* **How to complete this task**
Please retype the whole listing so that it matches the original exactly.

* **Information shown**

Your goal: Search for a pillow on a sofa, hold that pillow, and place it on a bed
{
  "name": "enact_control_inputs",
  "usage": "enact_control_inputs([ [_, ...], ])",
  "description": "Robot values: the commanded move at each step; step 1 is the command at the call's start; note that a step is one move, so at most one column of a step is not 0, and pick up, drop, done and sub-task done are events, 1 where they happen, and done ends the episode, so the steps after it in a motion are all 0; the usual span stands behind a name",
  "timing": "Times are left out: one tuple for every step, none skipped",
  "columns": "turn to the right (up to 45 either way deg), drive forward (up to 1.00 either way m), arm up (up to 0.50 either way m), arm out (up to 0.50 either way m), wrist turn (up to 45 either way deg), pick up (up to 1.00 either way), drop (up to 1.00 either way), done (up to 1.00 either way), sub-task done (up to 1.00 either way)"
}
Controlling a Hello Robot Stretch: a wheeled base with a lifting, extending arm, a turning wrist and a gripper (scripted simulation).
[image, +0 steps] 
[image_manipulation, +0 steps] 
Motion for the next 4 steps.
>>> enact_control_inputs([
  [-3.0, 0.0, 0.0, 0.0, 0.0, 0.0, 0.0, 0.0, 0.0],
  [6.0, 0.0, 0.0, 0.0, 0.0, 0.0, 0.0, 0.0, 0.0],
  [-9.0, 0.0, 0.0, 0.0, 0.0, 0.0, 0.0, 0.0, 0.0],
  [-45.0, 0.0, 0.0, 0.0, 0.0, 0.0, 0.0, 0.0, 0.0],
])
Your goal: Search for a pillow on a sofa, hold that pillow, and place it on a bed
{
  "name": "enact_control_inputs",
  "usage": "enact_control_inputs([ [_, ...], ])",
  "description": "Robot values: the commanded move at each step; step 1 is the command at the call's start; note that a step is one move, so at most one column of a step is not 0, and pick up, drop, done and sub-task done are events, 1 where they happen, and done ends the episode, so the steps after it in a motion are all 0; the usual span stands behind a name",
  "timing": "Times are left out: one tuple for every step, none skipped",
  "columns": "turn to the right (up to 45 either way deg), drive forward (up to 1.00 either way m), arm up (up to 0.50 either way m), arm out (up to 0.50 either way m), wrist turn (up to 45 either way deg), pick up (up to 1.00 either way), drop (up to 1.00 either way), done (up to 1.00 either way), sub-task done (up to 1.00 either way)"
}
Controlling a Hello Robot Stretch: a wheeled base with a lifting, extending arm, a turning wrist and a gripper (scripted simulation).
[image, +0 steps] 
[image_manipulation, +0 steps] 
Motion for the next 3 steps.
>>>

* **Answer box**
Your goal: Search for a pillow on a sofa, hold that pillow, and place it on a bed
{
  "name": "enact_control_inputs",
  "usage": "enact_control_inputs([ [_, ...], ])",
  "description": "Robot values: the commanded move at each step; step 1 is the command at the call's start; note that a step is one move, so at most one column of a step is not 0, and pick up, drop, done and sub-task done are events, 1 where they happen, and done ends the episode, so the steps after it in a motion are all 0; the usual span stands behind a name",
  "timing": "Times are left out: one tuple for every step, none skipped",
  "columns": "turn to the right (up to 45 either way deg), drive forward (up to 1.00 either way m), arm up (up to 0.50 either way m), arm out (up to 0.50 either way m), wrist turn (up to 45 either way deg), pick up (up to 1.00 either way), drop (up to 1.00 either way), done (up to 1.00 either way), sub-task done (up to 1.00 either way)"
}
Controlling a Hello Robot Stretch: a wheeled base with a lifting, extending arm, a turning wrist and a gripper (scripted simulation).
[image, +0 steps] 
[image_manipulation, +0 steps] 
Motion for the next 4 steps.
>>> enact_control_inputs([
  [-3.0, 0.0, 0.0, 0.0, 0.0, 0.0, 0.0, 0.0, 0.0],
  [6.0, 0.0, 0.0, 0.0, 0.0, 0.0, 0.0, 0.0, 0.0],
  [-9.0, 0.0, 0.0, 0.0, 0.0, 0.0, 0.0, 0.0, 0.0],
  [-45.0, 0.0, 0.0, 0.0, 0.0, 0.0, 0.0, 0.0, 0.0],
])
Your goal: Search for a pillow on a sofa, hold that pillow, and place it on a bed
{
  "name": "enact_control_inputs",
  "usage": "enact_control_inputs([ [_, ...], ])",
  "description": "Robot values: the commanded move at each step; step 1 is the command at the call's start; note that a step is one move, so at most one column of a step is not 0, and pick up, drop, done and sub-task done are events, 1 where they happen, and done ends the episode, so the steps after it in a motion are all 0; the usual span stands behind a name",
  "timing": "Times are left out: one tuple for every step, none skipped",
  "columns": "turn to the right (up to 45 either way deg), drive forward (up to 1.00 either way m), arm up (up to 0.50 either way m), arm out (up to 0.50 either way m), wrist turn (up to 45 either way deg), pick up (up to 1.00 either way), drop (up to 1.00 either way), done (up to 1.00 either way), sub-task done (up to 1.00 either way)"
}
Controlling a Hello Robot Stretch: a wheeled base with a lifting, extending arm, a turning wrist and a gripper (scripted simulation).
[image, +0 steps] 
[image_manipulation, +0 steps] 
Motion for the next 3 steps.
>>>

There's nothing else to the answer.